Some of the biggest sources of miscommunication between designers and developers are from designs that are ‘impossible’ to build, or when developers find that they are missing designs for specific pages or components of pages while building a site. A style guide circumvents this issue by allowing you to essentially build a theme from the ground up, without having to even crack open an InDesign master page.

But feel free to do that as well! Many good designs are built from style guides and by using InDesign’s master page and paragraph, character and object style system, you can create your designs through presets from your style guide that you apply to elements as you mock them up on the page. By using these styles in your design, you more closely mirror the process a developer goes through to theme a website. If you’re providing designs and a style guide, think of your style guide as your branding and your designs as the application of the style guide to a functional brief.

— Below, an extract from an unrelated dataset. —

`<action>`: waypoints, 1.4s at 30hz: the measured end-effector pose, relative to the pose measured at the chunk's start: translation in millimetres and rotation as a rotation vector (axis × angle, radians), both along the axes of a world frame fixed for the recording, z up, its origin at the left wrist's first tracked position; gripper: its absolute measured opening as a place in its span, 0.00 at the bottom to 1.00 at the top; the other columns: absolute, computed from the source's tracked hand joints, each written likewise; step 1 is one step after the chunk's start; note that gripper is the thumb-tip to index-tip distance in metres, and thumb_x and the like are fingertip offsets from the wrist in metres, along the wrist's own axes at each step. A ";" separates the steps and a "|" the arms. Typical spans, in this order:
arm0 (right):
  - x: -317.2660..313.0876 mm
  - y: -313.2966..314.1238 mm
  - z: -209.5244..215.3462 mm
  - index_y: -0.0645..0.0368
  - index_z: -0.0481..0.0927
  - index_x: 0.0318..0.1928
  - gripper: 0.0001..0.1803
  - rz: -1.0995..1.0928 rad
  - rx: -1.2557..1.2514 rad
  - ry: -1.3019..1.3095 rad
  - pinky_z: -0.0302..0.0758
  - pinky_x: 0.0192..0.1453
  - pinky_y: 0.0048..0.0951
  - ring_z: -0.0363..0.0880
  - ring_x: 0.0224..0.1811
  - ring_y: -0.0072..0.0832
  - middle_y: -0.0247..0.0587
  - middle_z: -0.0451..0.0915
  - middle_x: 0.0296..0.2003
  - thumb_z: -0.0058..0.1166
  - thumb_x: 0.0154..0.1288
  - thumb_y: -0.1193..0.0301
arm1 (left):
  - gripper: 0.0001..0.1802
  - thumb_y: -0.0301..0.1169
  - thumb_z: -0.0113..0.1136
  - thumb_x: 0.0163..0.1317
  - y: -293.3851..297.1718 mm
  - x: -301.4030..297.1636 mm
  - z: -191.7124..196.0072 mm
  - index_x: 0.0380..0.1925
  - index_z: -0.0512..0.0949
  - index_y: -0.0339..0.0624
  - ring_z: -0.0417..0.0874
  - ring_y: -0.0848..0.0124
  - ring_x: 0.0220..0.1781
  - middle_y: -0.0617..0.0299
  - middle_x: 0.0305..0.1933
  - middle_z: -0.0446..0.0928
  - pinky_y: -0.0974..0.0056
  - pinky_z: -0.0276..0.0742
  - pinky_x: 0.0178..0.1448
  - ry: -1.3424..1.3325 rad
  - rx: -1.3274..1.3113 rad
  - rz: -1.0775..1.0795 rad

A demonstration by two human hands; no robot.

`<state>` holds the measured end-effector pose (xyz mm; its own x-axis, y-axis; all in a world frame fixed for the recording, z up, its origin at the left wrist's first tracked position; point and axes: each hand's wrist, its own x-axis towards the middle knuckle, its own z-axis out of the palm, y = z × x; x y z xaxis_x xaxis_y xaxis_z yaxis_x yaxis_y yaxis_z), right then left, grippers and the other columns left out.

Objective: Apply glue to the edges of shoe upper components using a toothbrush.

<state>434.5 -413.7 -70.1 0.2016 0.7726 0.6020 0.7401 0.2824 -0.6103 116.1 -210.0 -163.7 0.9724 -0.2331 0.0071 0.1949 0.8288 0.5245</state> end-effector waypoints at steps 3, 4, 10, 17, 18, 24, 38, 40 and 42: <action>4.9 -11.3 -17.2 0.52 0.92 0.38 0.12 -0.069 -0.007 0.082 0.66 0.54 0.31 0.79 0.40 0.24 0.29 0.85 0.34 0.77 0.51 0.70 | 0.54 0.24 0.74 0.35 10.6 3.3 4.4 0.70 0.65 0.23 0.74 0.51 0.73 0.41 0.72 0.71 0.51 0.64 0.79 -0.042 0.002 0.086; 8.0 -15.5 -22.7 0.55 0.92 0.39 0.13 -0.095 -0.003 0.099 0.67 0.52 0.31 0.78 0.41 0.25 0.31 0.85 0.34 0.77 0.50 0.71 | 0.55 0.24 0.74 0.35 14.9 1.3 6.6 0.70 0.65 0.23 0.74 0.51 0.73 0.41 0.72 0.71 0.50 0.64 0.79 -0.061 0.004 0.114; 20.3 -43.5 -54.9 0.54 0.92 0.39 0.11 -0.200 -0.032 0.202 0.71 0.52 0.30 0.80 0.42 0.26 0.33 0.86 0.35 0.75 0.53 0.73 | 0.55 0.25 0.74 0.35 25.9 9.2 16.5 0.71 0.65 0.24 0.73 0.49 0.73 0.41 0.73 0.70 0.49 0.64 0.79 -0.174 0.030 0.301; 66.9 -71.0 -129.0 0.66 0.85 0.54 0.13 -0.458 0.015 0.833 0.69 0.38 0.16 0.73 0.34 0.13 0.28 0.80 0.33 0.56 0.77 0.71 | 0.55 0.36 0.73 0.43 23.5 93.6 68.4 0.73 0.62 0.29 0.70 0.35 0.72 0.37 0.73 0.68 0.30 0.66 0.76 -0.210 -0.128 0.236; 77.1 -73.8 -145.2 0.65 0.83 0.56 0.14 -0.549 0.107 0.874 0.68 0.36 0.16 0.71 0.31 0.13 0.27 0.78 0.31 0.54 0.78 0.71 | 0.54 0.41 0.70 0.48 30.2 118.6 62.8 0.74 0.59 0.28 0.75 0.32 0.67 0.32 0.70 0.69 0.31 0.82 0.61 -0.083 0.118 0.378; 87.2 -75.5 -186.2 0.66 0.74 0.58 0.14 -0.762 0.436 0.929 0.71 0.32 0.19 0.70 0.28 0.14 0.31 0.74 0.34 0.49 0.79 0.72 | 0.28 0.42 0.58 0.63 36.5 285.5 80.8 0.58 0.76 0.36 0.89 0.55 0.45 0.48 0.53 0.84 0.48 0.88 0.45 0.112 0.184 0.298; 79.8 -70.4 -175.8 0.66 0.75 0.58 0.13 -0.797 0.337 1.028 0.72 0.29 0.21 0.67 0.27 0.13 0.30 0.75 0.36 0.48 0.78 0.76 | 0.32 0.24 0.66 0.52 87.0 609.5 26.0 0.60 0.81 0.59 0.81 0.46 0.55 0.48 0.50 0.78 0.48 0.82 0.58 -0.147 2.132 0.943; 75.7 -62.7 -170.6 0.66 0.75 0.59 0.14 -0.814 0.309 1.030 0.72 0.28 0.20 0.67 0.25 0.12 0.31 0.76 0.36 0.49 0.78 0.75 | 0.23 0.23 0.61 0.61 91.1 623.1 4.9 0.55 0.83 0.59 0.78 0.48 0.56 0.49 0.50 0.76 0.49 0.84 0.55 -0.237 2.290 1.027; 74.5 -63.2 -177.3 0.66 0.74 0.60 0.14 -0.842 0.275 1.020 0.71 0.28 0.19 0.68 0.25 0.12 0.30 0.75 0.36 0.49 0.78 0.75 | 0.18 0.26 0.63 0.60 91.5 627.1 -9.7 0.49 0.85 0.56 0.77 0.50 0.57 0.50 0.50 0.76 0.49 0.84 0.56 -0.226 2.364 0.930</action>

Developers use style guides to build CSS styles that are applied to multiple (recurring) elements within a website. For example, when you specify your H1 style’s font height, colour and weight, line-height, padding and letter-spacing, all of these styles are mapped to all H1 elements across your entire site - which means that instead of theming 20 elements individually, it’s all done in one go. A website can come to life much quicker with the aid of a clear style guide.

Thank you for taking the time to read this document and good luck with all your design endeavours!